The data ->
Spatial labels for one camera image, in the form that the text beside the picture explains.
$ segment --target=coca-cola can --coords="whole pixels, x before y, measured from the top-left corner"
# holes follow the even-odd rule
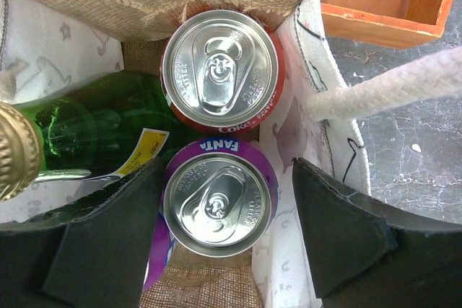
[[[274,109],[284,84],[276,34],[233,10],[193,16],[170,38],[161,63],[173,112],[206,133],[239,133]]]
[[[257,148],[233,138],[186,146],[165,178],[165,221],[183,246],[200,255],[223,258],[249,249],[276,213],[271,164]]]

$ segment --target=rope handle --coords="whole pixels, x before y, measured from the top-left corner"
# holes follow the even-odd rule
[[[412,102],[462,96],[462,47],[442,50],[391,69],[353,87],[309,96],[307,116],[324,119],[361,118]]]

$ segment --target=yellow label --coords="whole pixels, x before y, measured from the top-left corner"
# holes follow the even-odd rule
[[[167,141],[168,132],[143,129],[138,144],[125,164],[115,173],[126,176],[154,158]]]

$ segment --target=gold bottle cap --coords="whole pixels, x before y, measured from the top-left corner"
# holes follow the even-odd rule
[[[0,102],[0,201],[19,195],[40,171],[41,145],[29,120]]]

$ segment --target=gray marble tabletop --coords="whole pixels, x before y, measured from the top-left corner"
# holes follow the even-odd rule
[[[439,40],[394,50],[329,38],[347,84],[371,79],[430,53],[462,45],[462,0]],[[359,119],[372,195],[423,216],[462,224],[462,100],[439,99]]]

Exercise prompt ->
No pictures belong in the copy. Repeat the entries exactly.

Task response ->
Spatial labels for one camera image, in the form that the text beside the picture explains.
$ segment --target=coca-cola can --coords="whole pixels, x before y, measured from the top-left corner"
# holes follow the even-odd rule
[[[274,109],[284,84],[276,34],[233,10],[193,16],[170,38],[161,63],[173,112],[206,133],[239,133]]]
[[[257,148],[233,138],[186,146],[165,178],[165,221],[183,246],[200,255],[223,258],[249,249],[276,213],[271,164]]]

$ segment --target=rope handle --coords="whole pixels, x before y, measured from the top-left corner"
# holes follow the even-odd rule
[[[412,102],[462,96],[462,47],[442,50],[391,69],[353,87],[309,96],[307,116],[324,119],[361,118]]]

$ segment --target=yellow label --coords="whole pixels, x before y, measured from the top-left corner"
# holes follow the even-odd rule
[[[167,141],[168,132],[143,129],[138,144],[125,164],[115,173],[126,176],[154,158]]]

$ segment --target=gold bottle cap --coords="whole pixels, x before y, measured from the top-left corner"
# holes follow the even-odd rule
[[[0,102],[0,201],[19,195],[40,171],[41,145],[29,120]]]

$ segment --target=gray marble tabletop --coords="whole pixels, x before y, measured from the top-left corner"
# holes follow the even-odd rule
[[[439,40],[394,50],[329,38],[347,84],[371,79],[430,53],[462,45],[462,0]],[[359,119],[372,195],[423,216],[462,224],[462,100],[439,99]]]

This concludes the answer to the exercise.